● Saved data entries
--- START ---
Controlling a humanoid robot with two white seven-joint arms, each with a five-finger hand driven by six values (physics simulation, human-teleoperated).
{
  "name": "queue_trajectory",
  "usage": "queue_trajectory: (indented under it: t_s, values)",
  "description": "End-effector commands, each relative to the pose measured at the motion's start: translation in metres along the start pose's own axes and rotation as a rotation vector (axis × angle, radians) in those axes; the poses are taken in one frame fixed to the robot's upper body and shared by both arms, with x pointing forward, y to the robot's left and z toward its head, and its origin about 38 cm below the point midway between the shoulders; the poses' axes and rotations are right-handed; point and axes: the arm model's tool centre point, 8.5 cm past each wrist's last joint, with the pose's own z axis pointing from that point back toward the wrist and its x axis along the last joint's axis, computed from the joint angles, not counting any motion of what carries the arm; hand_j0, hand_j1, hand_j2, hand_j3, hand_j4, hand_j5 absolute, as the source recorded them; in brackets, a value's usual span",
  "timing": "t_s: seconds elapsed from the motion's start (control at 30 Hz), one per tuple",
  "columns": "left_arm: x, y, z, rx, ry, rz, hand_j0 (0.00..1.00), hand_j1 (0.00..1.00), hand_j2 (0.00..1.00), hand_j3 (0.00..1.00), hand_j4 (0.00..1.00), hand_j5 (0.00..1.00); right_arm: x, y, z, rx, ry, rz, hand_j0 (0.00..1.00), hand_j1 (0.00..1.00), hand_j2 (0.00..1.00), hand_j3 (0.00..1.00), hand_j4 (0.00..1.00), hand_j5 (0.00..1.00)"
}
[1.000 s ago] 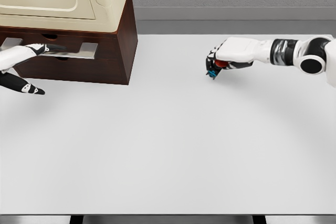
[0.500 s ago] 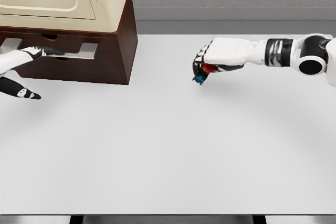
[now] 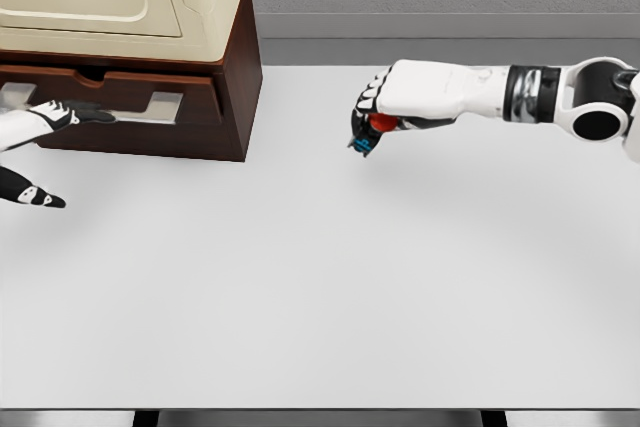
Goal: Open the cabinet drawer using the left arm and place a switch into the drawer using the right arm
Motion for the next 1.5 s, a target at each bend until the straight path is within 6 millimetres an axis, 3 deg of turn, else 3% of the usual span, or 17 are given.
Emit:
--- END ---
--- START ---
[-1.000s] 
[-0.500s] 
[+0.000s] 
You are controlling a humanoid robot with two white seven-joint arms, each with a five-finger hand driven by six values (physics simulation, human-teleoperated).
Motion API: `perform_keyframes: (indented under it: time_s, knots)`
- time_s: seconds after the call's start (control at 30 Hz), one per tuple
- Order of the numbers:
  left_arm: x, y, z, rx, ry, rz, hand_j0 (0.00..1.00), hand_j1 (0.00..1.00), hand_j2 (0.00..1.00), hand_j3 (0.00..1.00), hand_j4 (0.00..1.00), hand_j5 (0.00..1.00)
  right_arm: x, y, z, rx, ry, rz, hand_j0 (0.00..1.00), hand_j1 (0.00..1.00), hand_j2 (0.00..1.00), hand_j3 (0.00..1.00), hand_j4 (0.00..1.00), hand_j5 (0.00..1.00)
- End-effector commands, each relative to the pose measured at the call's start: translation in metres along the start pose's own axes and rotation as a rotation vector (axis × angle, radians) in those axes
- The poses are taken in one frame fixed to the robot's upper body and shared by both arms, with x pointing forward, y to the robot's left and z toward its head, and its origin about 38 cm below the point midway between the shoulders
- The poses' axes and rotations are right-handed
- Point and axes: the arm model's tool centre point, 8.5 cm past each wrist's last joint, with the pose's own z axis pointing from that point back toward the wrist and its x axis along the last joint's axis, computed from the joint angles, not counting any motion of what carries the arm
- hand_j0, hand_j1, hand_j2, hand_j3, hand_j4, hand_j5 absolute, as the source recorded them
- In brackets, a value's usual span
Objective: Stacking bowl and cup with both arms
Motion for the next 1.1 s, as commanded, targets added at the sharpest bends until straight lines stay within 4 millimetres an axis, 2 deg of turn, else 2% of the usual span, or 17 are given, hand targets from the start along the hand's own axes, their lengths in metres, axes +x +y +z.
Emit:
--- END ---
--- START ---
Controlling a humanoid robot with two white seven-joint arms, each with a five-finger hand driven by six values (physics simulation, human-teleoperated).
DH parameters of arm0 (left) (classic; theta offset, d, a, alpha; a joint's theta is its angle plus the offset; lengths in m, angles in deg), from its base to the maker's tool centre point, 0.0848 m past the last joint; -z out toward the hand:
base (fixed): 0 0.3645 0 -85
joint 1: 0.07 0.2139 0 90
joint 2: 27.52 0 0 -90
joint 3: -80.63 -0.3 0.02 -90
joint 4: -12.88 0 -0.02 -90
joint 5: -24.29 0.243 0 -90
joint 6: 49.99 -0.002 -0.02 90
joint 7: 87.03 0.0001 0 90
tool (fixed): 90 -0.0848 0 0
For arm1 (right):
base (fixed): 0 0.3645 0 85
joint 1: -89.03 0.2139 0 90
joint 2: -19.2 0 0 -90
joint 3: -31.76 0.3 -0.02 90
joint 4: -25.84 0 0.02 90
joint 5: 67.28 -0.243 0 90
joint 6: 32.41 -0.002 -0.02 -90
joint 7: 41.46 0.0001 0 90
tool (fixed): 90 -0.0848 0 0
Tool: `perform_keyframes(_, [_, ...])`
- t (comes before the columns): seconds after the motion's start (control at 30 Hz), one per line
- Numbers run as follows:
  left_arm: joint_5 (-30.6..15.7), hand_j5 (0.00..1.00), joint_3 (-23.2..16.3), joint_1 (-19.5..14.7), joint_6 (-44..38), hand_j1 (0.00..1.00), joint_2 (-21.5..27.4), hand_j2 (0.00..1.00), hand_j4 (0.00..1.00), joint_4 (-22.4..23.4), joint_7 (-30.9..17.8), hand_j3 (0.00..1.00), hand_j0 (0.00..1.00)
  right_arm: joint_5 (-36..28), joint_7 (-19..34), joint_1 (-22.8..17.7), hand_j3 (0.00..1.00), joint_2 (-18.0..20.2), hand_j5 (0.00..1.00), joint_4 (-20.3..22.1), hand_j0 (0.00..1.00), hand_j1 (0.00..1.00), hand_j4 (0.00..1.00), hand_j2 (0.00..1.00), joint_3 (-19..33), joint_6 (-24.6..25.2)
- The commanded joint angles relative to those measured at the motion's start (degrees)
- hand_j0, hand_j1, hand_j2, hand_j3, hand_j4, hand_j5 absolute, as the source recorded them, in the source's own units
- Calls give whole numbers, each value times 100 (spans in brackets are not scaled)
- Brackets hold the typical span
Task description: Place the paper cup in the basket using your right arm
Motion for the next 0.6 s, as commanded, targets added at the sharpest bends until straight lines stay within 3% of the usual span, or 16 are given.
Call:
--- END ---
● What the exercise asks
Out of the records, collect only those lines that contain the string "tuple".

● Your solution
  "timing": "t_s: seconds elapsed from the motion's start (control at 30 Hz), one per tuple",
- time_s: seconds after the call's start (control at 30 Hz), one per tuple

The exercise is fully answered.